Beginning with the line that contains "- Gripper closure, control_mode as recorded" and ending with the line that contains "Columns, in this", reproduce the lines of the entries below exactly, omitting pictures.
== Segment start ==
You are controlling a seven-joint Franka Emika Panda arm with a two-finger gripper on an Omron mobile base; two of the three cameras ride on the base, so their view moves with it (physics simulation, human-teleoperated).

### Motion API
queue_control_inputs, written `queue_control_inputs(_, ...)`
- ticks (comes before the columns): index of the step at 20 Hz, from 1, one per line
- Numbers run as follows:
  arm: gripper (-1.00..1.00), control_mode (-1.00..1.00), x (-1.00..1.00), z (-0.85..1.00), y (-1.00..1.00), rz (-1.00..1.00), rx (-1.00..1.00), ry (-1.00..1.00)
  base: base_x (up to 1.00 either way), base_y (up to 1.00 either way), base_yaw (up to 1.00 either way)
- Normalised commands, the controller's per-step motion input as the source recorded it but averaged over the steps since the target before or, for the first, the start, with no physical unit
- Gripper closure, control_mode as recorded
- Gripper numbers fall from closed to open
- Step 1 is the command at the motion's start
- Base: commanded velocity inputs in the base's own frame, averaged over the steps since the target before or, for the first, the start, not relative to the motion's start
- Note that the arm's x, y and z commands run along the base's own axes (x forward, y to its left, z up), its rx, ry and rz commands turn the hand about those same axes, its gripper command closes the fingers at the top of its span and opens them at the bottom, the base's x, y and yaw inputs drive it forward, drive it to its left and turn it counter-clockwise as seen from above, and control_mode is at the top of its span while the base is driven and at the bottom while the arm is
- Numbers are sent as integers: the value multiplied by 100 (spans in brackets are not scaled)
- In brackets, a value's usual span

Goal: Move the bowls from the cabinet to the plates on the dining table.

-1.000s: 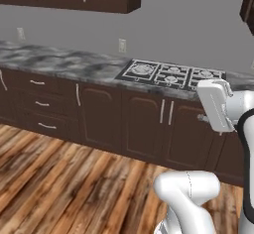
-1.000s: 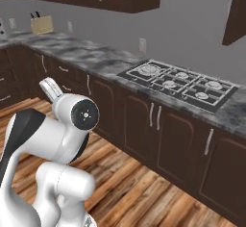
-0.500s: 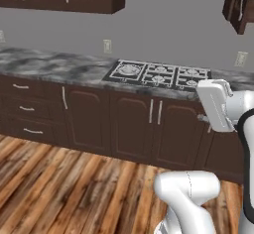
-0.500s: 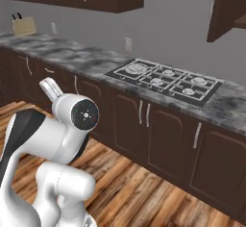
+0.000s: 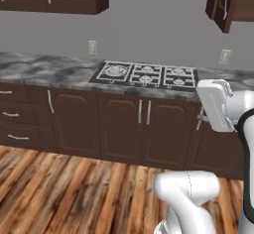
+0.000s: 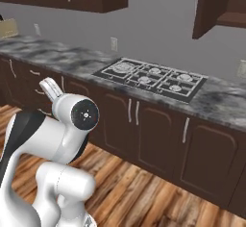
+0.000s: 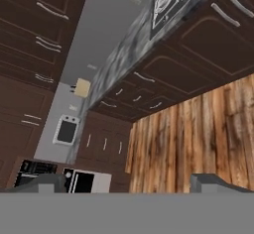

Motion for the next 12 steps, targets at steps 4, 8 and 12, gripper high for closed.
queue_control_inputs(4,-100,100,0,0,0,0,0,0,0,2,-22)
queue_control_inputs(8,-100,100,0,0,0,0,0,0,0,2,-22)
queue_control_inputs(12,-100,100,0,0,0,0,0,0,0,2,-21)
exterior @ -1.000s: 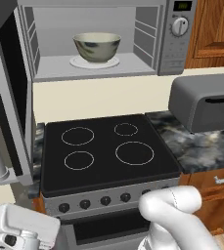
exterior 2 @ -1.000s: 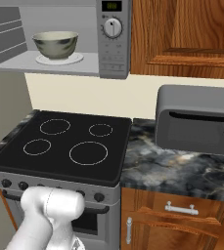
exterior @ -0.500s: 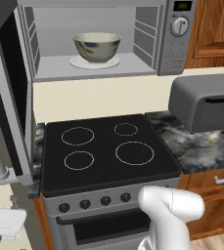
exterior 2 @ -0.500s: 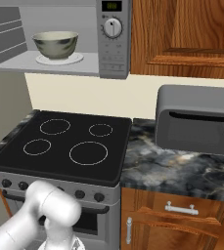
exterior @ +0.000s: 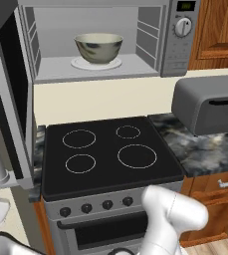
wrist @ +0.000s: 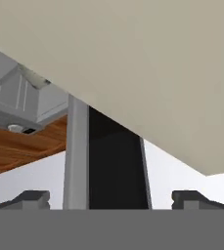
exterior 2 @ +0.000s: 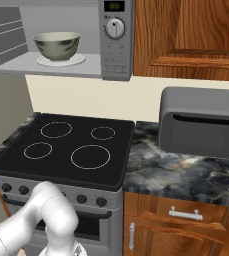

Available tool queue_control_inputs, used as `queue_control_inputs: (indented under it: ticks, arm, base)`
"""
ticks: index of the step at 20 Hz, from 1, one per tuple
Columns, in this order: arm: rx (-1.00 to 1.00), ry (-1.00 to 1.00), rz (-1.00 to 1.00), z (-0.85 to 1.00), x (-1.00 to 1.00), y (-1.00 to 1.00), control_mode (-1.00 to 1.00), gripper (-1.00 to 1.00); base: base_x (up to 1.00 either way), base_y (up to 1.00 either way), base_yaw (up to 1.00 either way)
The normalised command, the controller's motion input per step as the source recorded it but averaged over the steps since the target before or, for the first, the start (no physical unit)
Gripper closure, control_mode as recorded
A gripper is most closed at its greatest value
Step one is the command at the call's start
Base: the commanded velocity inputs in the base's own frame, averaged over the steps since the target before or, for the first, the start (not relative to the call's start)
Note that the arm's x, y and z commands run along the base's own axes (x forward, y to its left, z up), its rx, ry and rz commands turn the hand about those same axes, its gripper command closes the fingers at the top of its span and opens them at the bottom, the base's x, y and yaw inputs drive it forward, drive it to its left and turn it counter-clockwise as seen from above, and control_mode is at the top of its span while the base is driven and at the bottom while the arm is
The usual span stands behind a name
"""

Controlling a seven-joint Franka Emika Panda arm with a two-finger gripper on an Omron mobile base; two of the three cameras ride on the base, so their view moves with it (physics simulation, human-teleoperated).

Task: Pick the carrot from the sink and place it in the bowl. Then pick the bowl and place it in the microwave. Then close the microwave door and press the start button.

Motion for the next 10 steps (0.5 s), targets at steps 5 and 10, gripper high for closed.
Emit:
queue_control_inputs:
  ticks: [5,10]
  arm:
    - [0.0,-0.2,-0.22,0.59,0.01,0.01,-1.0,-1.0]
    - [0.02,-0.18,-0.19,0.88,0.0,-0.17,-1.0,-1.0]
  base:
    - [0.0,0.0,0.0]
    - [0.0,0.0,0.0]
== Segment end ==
> **Written solution**
- Gripper closure, control_mode as recorded
- Gripper numbers fall from closed to open
- Step 1 is the command at the motion's start
- Base: commanded velocity inputs in the base's own frame, averaged over the steps since the target before or, for the first, the start, not relative to the motion's start
- Note that the arm's x, y and z commands run along the base's own axes (x forward, y to its left, z up), its rx, ry and rz commands turn the hand about those same axes, its gripper command closes the fingers at the top of its span and opens them at the bottom, the base's x, y and yaw inputs drive it forward, drive it to its left and turn it counter-clockwise as seen from above, and control_mode is at the top of its span while the base is driven and at the bottom while the arm is
- Numbers are sent as integers: the value multiplied by 100 (spans in brackets are not scaled)
- In brackets, a value's usual span

Goal: Move the bowls from the cabinet to the plates on the dining table.

-1.000s: 
-1.000s: 
-0.500s: 
-0.500s: 
+0.000s: 
+0.000s: 
+0.000s: 

Motion for the next 12 steps, targets at steps 4, 8 and 12, gripper high for closed.
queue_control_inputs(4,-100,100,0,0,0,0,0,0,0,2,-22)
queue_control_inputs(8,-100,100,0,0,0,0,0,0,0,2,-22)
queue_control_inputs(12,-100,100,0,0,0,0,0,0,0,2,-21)
exterior @ -1.000s: 
exterior 2 @ -1.000s: 
exterior @ -0.500s: 
exterior 2 @ -0.500s: 
exterior @ +0.000s: 
wrist @ +0.000s: 
exterior 2 @ +0.000s: 

Available tool queue_control_inputs, used as `queue_control_inputs: (indented under it: ticks, arm, base)`
"""
ticks: index of the step at 20 Hz, from 1, one per tuple
Columns, in this order: arm: rx (-1.00 to 1.00), ry (-1.00 to 1.00), rz (-1.00 to 1.00), z (-0.85 to 1.00), x (-1.00 to 1.00), y (-1.00 to 1.00), control_mode (-1.00 to 1.00), gripper (-1.00 to 1.00); base: base_x (up to 1.00 either way), base_y (up to 1.00 either way), base_yaw (up to 1.00 either way)

This concludes the response.